Problem statement » Nothing but a number is expected: the count of lines in the data below that include "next".

Information supplied »

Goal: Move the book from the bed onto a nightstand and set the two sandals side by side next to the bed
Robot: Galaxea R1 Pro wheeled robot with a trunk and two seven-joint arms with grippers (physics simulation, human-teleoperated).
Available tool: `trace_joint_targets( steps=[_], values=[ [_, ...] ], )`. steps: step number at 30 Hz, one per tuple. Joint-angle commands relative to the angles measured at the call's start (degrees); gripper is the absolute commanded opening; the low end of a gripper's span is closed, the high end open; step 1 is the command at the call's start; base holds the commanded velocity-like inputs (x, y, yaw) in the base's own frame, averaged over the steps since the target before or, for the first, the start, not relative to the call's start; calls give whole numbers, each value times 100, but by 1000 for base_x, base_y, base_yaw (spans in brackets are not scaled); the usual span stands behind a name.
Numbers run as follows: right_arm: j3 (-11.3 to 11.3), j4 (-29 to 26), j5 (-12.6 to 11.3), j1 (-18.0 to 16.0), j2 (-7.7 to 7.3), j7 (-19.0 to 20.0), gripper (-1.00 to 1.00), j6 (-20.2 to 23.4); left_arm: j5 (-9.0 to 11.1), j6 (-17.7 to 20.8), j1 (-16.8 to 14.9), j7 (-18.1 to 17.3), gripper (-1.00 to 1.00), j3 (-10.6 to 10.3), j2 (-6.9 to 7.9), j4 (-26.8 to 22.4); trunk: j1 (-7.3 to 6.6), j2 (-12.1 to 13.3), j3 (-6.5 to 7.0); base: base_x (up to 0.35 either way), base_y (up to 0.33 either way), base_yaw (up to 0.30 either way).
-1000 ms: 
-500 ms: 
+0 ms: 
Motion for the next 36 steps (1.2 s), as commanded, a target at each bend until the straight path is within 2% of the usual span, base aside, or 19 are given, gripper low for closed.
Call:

Exercise response » 2